Machine-learning-based predictive classifier for bone marrow failure syndrome using complete blood count data
Jeongmin Seo,
Chansub Lee,
Youngil Koh,
Choong Hyun Sun,
Jong-Mi Lee,
Hong Yul An,
Myungshin Kim
Affiliations
Jeongmin Seo
Department of Internal Medicine, Seoul National University Hospital, Seoul, Republic of Korea; Department of Internal Medicine, Seoul National University Bundang Hospital, Seongnam-si, Gyeonggi-do, Republic of Korea
Chansub Lee
NOBO Medicine Inc., Seoul, Republic of Korea
Youngil Koh
Department of Internal Medicine, Seoul National University Hospital, Seoul, Republic of Korea; NOBO Medicine Inc., Seoul, Republic of Korea; Center for Precision Medicine, Seoul National University Hospital, Seoul, Republic of Korea
Choong Hyun Sun
NOBO Medicine Inc., Seoul, Republic of Korea
Jong-Mi Lee
Department of Laboratory Medicine, College of Medicine, The Catholic University of Korea, Seoul, Republic of Korea; Catholic Genetic Laboratory Centre, Seoul St. Mary’s Hospital, College of Medicine, The Catholic University of Korea, Seoul, Republic of Korea
Hong Yul An
NOBO Medicine Inc., Seoul, Republic of Korea; Corresponding author
Myungshin Kim
Department of Laboratory Medicine, College of Medicine, The Catholic University of Korea, Seoul, Republic of Korea; Catholic Genetic Laboratory Centre, Seoul St. Mary’s Hospital, College of Medicine, The Catholic University of Korea, Seoul, Republic of Korea; Corresponding author
Summary: Accurate risk assessment of bone marrow failure syndrome (BMFS) is crucial for early diagnosis and intervention. Interpreting complete blood count (CBC) data is challenging without hematological expertise. To support primary physicians, we developed a predictive model using basic demographics and CBC data collected retrospectively from two major hospitals in South Korea. Binary classifiers for aplastic anemia and myelodysplastic syndrome were created and combined to form a BMFS classifier.
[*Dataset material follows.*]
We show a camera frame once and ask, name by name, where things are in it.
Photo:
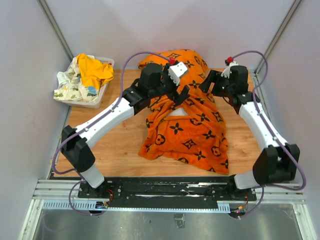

The model demonstrated high performance in distinguishing BMFS, with consistent results across different CBC feature sets, confirmed by external validation. This algorithm provides a practical guide for primary physicians to identify BMFS based on initial CBC data, aiding in effective triage, timely referrals, and improved patient care.